Stored entries

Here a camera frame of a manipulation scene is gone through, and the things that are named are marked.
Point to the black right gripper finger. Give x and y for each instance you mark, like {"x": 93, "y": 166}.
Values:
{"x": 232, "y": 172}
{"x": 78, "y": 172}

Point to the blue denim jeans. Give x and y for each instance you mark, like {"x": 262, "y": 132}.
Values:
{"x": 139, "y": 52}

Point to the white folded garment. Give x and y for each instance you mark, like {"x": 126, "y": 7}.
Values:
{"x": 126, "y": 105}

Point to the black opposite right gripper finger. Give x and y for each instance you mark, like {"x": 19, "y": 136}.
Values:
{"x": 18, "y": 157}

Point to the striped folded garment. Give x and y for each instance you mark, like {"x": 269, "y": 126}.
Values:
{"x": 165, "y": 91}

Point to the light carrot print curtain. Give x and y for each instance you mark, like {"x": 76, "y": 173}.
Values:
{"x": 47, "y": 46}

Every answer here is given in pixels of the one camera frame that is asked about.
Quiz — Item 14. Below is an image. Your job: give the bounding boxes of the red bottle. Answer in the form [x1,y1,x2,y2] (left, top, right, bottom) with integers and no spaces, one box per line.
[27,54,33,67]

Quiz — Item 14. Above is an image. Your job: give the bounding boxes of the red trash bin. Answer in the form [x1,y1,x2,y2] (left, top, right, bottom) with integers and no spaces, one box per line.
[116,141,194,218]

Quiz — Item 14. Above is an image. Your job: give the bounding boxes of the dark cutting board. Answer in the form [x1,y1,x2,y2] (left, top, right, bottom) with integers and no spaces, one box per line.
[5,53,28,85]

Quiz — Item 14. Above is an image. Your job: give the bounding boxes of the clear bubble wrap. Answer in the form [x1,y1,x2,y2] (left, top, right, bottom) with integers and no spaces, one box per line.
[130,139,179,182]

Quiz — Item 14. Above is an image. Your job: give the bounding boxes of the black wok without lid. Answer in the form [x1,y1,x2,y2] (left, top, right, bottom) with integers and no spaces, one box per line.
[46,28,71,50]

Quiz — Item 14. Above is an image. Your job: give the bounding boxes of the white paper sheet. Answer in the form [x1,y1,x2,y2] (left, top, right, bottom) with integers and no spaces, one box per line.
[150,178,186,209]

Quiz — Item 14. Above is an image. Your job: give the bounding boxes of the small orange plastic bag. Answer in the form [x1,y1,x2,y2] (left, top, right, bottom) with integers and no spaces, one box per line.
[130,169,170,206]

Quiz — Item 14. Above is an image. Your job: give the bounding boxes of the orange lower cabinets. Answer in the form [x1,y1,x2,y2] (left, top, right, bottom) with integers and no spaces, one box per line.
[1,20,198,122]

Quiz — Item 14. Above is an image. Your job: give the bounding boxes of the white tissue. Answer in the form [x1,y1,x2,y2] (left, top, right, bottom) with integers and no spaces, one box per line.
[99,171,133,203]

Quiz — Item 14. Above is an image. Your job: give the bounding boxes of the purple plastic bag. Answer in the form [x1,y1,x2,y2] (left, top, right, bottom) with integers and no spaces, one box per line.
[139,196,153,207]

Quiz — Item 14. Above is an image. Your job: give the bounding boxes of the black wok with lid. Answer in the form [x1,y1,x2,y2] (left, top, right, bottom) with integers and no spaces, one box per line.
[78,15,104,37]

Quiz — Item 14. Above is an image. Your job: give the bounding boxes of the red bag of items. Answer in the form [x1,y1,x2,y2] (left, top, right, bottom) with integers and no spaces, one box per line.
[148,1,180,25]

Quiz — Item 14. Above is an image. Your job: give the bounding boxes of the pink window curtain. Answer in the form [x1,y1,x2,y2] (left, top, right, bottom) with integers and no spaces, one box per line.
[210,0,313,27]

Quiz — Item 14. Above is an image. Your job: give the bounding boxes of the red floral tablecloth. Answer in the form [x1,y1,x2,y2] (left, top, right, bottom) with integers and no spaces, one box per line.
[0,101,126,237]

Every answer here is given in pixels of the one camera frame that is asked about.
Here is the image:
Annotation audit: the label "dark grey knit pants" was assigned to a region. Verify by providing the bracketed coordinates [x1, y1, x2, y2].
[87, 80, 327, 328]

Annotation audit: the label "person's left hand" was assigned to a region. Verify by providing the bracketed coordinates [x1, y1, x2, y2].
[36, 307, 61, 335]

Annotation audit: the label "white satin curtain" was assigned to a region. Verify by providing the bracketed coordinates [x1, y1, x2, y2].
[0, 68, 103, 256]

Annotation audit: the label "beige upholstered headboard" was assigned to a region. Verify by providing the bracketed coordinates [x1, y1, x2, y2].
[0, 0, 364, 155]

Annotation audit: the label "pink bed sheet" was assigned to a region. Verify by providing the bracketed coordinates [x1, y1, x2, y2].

* _TASK DESCRIPTION_:
Transcribe the data in full, keeping every detail.

* _SOLUTION TO THIS EXERCISE_:
Here a camera frame of a manipulation scene is gone through, and the things that are named are marked.
Point to the black right gripper finger. Give x and y for each instance you mark, like {"x": 93, "y": 166}.
Values:
{"x": 232, "y": 172}
{"x": 78, "y": 172}

Point to the blue denim jeans. Give x and y for each instance you mark, like {"x": 262, "y": 132}.
Values:
{"x": 139, "y": 52}

Point to the white folded garment. Give x and y for each instance you mark, like {"x": 126, "y": 7}.
Values:
{"x": 126, "y": 105}

Point to the black opposite right gripper finger. Give x and y for each instance you mark, like {"x": 19, "y": 136}.
Values:
{"x": 18, "y": 157}

Point to the striped folded garment. Give x and y for each instance you mark, like {"x": 269, "y": 126}.
Values:
{"x": 165, "y": 91}

Point to the light carrot print curtain. Give x and y for each instance you mark, like {"x": 76, "y": 173}.
Values:
{"x": 47, "y": 46}

Every answer here is given in pixels of the one camera frame that is asked about.
Quiz — Item 14. Below is an image. Your job: give the bounding boxes of the red bottle. Answer in the form [x1,y1,x2,y2] (left, top, right, bottom) with integers and no spaces, one box per line.
[27,54,33,67]

Quiz — Item 14. Above is an image. Your job: give the bounding boxes of the red trash bin. Answer in the form [x1,y1,x2,y2] (left, top, right, bottom) with integers and no spaces, one box per line.
[116,141,194,218]

Quiz — Item 14. Above is an image. Your job: give the bounding boxes of the dark cutting board. Answer in the form [x1,y1,x2,y2] (left, top, right, bottom) with integers and no spaces, one box per line.
[5,53,28,85]

Quiz — Item 14. Above is an image. Your job: give the bounding boxes of the clear bubble wrap. Answer in the form [x1,y1,x2,y2] (left, top, right, bottom) with integers and no spaces, one box per line.
[130,139,179,182]

Quiz — Item 14. Above is an image. Your job: give the bounding boxes of the black wok without lid. Answer in the form [x1,y1,x2,y2] (left, top, right, bottom) with integers and no spaces, one box per line.
[46,28,71,50]

Quiz — Item 14. Above is an image. Your job: give the bounding boxes of the white paper sheet. Answer in the form [x1,y1,x2,y2] (left, top, right, bottom) with integers and no spaces, one box per line.
[150,178,186,209]

Quiz — Item 14. Above is an image. Your job: give the bounding boxes of the small orange plastic bag. Answer in the form [x1,y1,x2,y2] (left, top, right, bottom) with integers and no spaces, one box per line.
[130,169,170,206]

Quiz — Item 14. Above is an image. Your job: give the bounding boxes of the orange lower cabinets. Answer in the form [x1,y1,x2,y2] (left, top, right, bottom) with integers and no spaces, one box per line.
[1,20,198,122]

Quiz — Item 14. Above is an image. Your job: give the bounding boxes of the white tissue. Answer in the form [x1,y1,x2,y2] (left, top, right, bottom) with integers and no spaces, one box per line.
[99,171,133,203]

Quiz — Item 14. Above is an image. Your job: give the bounding boxes of the purple plastic bag. Answer in the form [x1,y1,x2,y2] (left, top, right, bottom) with integers and no spaces, one box per line.
[139,196,153,207]

Quiz — Item 14. Above is an image. Your job: give the bounding boxes of the black wok with lid. Answer in the form [x1,y1,x2,y2] (left, top, right, bottom) with integers and no spaces, one box per line.
[78,15,104,37]

Quiz — Item 14. Above is an image. Your job: give the bounding boxes of the red bag of items. Answer in the form [x1,y1,x2,y2] (left, top, right, bottom) with integers and no spaces, one box per line.
[148,1,180,25]

Quiz — Item 14. Above is an image. Your job: give the bounding boxes of the pink window curtain. Answer in the form [x1,y1,x2,y2] (left, top, right, bottom) with integers and no spaces, one box per line.
[210,0,313,27]

Quiz — Item 14. Above is an image. Your job: give the bounding boxes of the red floral tablecloth. Answer in the form [x1,y1,x2,y2] (left, top, right, bottom) with integers and no spaces, one box per line.
[0,101,126,237]

Every answer here is given in pixels of the one camera frame that is asked about.
Here is the image:
Annotation audit: the label "dark grey knit pants" was assigned to a region. Verify by providing the bracketed coordinates [x1, y1, x2, y2].
[87, 80, 327, 328]

Annotation audit: the label "person's left hand" was assigned to a region. Verify by providing the bracketed coordinates [x1, y1, x2, y2].
[36, 307, 61, 335]

Annotation audit: the label "white satin curtain" was assigned to a region. Verify by providing the bracketed coordinates [x1, y1, x2, y2].
[0, 68, 103, 256]

Annotation audit: the label "beige upholstered headboard" was assigned to a region. Verify by providing the bracketed coordinates [x1, y1, x2, y2].
[0, 0, 364, 155]

Annotation audit: the label "pink bed sheet" was assigned to a region. Verify by providing the bracketed coordinates [x1, y1, x2, y2].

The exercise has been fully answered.